Artists

Ernst Fritsch

1892 – Berlin – 1965

From 1911 to 1914 Fritsch first trained as a drawing teacher at the Königliche Kunstschule in Berlin, then at the Unterrichtsanstalt des Kunstgewerbemuseums Berlin. After a few years of war service, he returned to Berlin in 1918 and became a member of the November Group and a permanent member of the Berlin Secession until 1932. From 1925 Fritsch was regularly represented with paintings at exhibitions of the New Secession in Munich. The “Rompreis” of the Prussian Academy of Arts helped Fritsch to stay in Rome and Paris. Fritsch initially worked as a freelance artist in the style of Expressionism and was increasingly regarded as a representative of New Objectivity in the 1920s.

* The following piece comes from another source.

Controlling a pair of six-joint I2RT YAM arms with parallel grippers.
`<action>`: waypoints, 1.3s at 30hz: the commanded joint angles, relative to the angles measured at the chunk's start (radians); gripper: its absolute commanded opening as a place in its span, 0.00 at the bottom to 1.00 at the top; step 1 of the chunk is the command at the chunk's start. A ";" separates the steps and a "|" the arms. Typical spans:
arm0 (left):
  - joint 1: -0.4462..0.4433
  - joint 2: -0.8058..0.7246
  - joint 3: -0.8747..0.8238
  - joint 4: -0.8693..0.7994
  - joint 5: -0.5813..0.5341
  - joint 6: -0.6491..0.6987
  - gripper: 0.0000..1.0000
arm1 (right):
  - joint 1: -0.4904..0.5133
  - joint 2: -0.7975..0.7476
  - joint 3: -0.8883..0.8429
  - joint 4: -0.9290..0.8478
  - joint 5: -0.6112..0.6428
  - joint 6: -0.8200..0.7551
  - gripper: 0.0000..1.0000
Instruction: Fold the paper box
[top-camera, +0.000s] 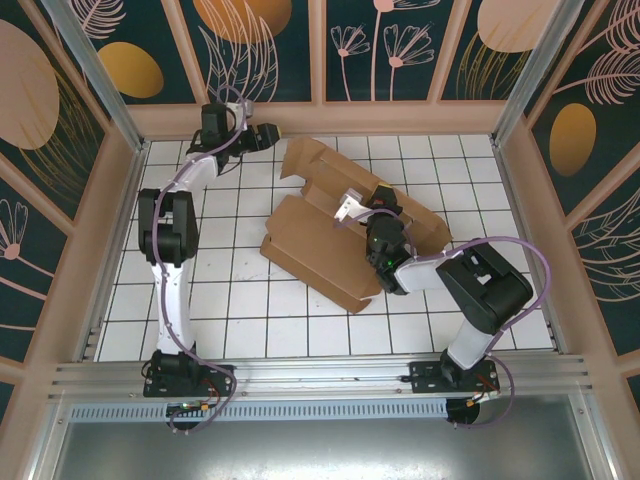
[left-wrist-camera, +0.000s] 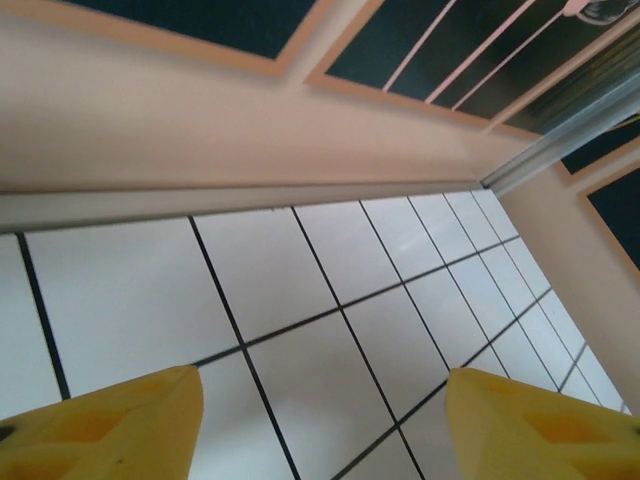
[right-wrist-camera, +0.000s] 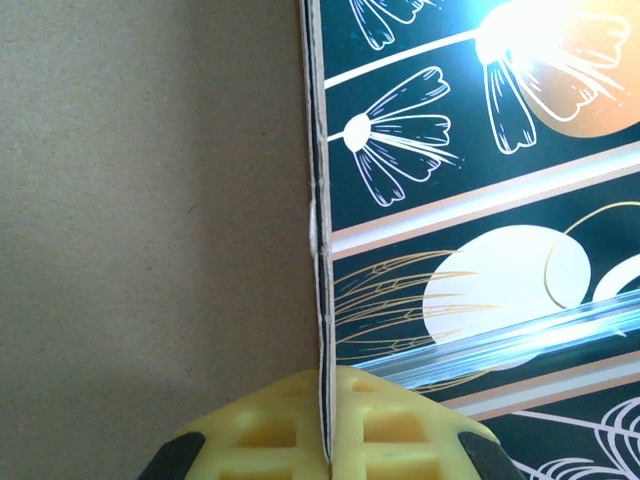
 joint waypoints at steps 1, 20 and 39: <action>-0.015 0.031 0.050 -0.078 0.102 0.056 0.61 | 0.013 -0.009 0.017 0.029 0.018 0.008 0.00; -0.106 -0.208 -0.370 0.097 0.182 0.105 0.62 | 0.012 0.052 0.049 0.052 0.026 0.016 0.00; -0.112 -0.239 -0.564 0.311 0.145 0.168 0.63 | 0.014 0.127 0.082 0.018 0.017 -0.013 0.00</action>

In 1933 he was banned from exhibiting by the National Socialists, and in 1937 several of his works were confiscated and banned as “degenerate”. In 1939 the National Socialists destroyed a large part of his works in the burning of paintings in the courtyard of the Berlin fire station. In the same year, he took on a teaching position at the Kunst- und Werk-Privatschule für Gestaltung in Berlin until he was called up for military service in 1942. After the Second World War, Fritsch continued to work as a professor and artist in Berlin.